▶ Activity: Please write out every line of the listing without alteration, but omit the images.

▶ Collected material:
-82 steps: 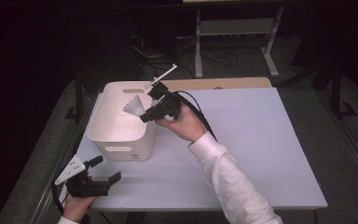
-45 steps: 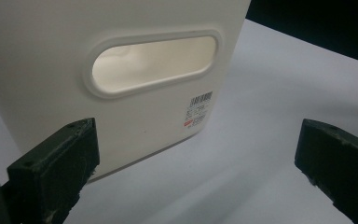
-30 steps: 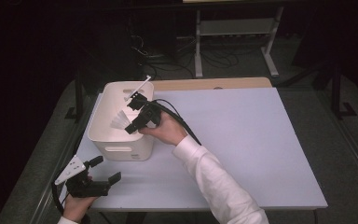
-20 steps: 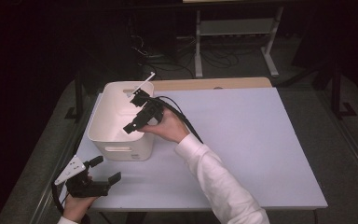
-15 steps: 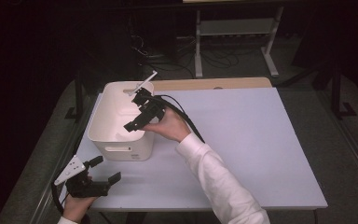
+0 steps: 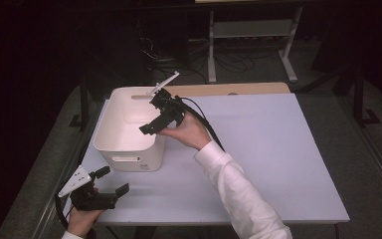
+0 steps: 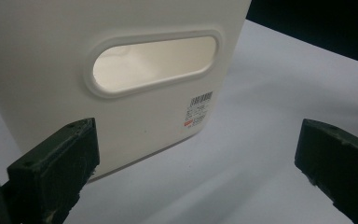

▶ Answer below:
-82 steps: 
-45 steps: 
-30 steps: 
-20 steps: 
-15 steps: 
+0 steps: 
+0 steps: 

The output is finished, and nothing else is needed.